Fiilî sıfatları bu şekilde tanıdıktan sonra, şimdi Rahim isminin bu fiillere olan imasına geçelim…
Saydığımız bütün fiilî sıfatlar ve sayamadıklarımız, Cenab-ı Hakk’ın tekvin sıfatının manası içine girse de bütün bu sıfatlar Rahim ismine dayanmakta ve Rahim ism-i şerifi sebebiyle tecelli etmektedir. Şöyle ki:
Mesela, rızıklandırmak bir sıfat-ı fiiliyedir. Cenab-ı Hakk’ın rızıklandırmasına sebep olan şey ise merhametidir. Eğer Rabbimiz kullarına acıyıp merhamet etmeseydi, elbette onları rızıklandırmazdı. Demek, rızıklandırmak sıfat-ı fiiliyesi, Rahim ismine dayanmakta ve Er-Rahim ism-i şerifi sebebiyle tecelli etmektedir. Eğer Rabbimizin merhameti olmasaydı, rızıklandırmak sıfat-ı fiiliyesi tecelli edemezdi.

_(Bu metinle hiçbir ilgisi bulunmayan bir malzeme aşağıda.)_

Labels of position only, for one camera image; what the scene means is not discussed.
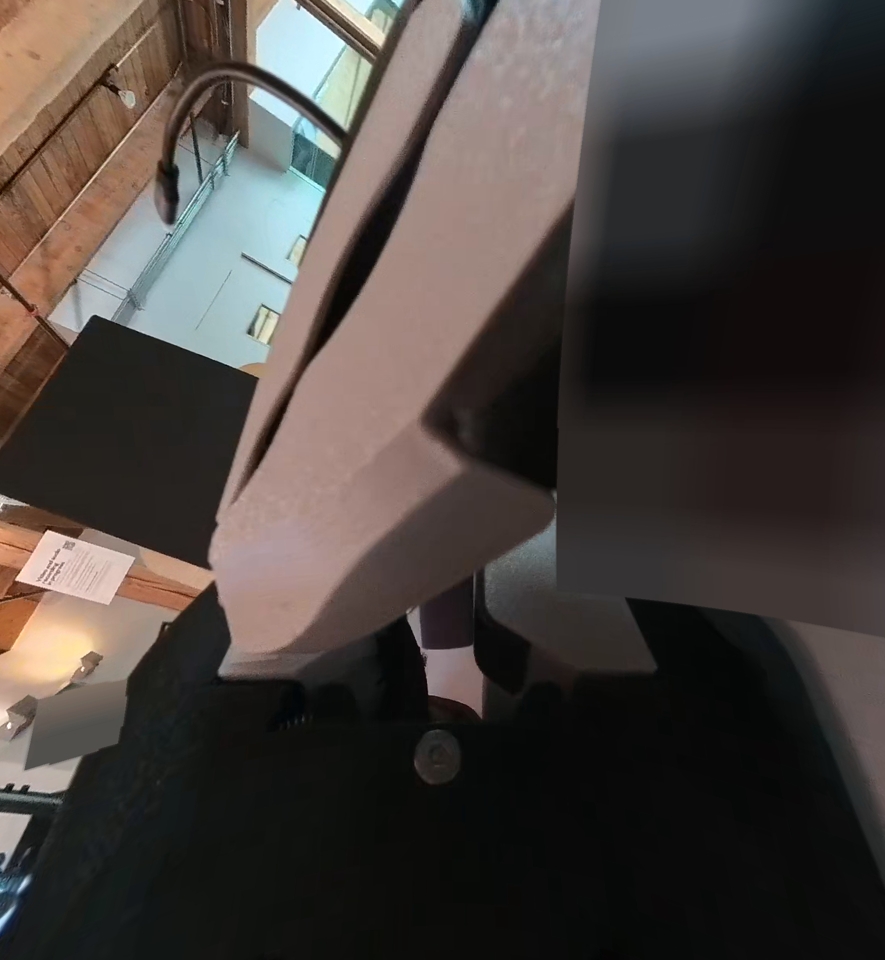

Yine bir sıfat-i fiiliye olan "hayat verme" sıfatına bakalım: Hayat vermek, merhametin bir neticesidir. Eğer Rabbimiz merhamet sahibi olmasaydı, ihya sıfatıyla tecelli etmez ve hiçbir mahlûkuna hayat vermezdi. Demek, ihya fiili de yine Er-Rahim ismine dayanmakta ve Er-Rahim ism-i şerifi sayesinde tecelli etmektedir.
Yukarıda verdiğimiz iki fiilî sıfat gibi, bütün fiilî sıfatlar Er-Rahim ismine dayanmakta ve Er-Rahim ism-i şerifi sebebiyle tecelli etmektedir. Cenab-ı Hak merhamet sahibi olduğu için yaratıyor, besliyor, terbiye ediyor, süslüyor, boyuyor, tanzim ediyor, tekmil ediyor ve hâkeza…
O halde, “ اَلرَّحِيمِ de, fiilî olan sıfat-ı gayriyeye imadır” cümlesi hakkında diyebiliriz ki: Madem Zat-ı Zülcelal merhamet sahibidir; o hâlde bu merhametin tecelli etmek istemesiyle yaratacak, besleyecek, suret verecek, tekmil edecek, büyütecek, koruyacak, in’am edecek ve diğer fiilî sıfatlarlarıyla tecelli edecek. İşte bu sebeple, Er-Rahim ismi, sıfat-ı fiiliyeye ima eder.
Selam ve dua ile...
Sorularla Risale Editörü
Yorumlar
Nasıl ki; İradenin hakkını vermek ancak, kendisini dileyeni dilemekle ifa edilebilir.
İbadına bütün mahlukatı musahhar ederek sınırsız merhametini gösteren merhamet sahibinin lûtuf ve nimetlerine de, ancak mahlukatını kuşatacak bir şefkatle şükredilebilir.
İkinci tarıkımız da zikredilen; “Hem şefkat dahi, aşk gibi, belki daha keskin ve daha geniş bir tariktir ki, Rahîm ismine isal eder” hakikatı da bir derece bunu ifade eder.